## AIM OF THE EXERCISE
Out of the material that follows, write out exactly the lines from the line with "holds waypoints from" to the line with "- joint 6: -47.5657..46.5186", both ends included, and no others.

>>>

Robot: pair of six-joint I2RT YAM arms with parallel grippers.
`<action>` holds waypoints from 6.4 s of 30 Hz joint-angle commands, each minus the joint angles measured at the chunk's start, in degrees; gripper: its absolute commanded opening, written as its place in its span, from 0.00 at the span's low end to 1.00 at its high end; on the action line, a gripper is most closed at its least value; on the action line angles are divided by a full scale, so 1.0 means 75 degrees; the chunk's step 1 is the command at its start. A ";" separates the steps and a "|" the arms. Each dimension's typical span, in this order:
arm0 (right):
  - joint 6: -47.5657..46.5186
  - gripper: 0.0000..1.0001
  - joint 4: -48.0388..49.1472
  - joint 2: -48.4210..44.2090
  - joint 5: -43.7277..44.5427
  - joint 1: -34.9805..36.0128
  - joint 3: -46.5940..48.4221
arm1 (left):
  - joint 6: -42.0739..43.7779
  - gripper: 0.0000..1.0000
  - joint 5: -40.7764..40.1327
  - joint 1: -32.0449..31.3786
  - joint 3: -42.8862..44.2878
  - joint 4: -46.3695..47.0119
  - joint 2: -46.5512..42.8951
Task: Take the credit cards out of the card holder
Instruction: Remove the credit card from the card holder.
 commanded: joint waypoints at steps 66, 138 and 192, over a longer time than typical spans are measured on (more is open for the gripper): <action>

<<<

## ANSWER TO THE PROBLEM
`<action>` holds waypoints from 6.4 s of 30 Hz joint-angle commands, each minus the joint angles measured at the chunk's start, in degrees; gripper: its absolute commanded opening, written as its place in its span, from 0.00 at the span's low end to 1.00 at its high end; on the action line, a gripper is most closed at its least value; on the action line angles are divided by a full scale, so 1.0 means 75 degrees; the chunk's step 1 is the command at its start. A ";" separates the steps and a "|" the arms. Each dimension's typical span, in this order:
arm0 (right):
  - joint 6: -47.5657..46.5186

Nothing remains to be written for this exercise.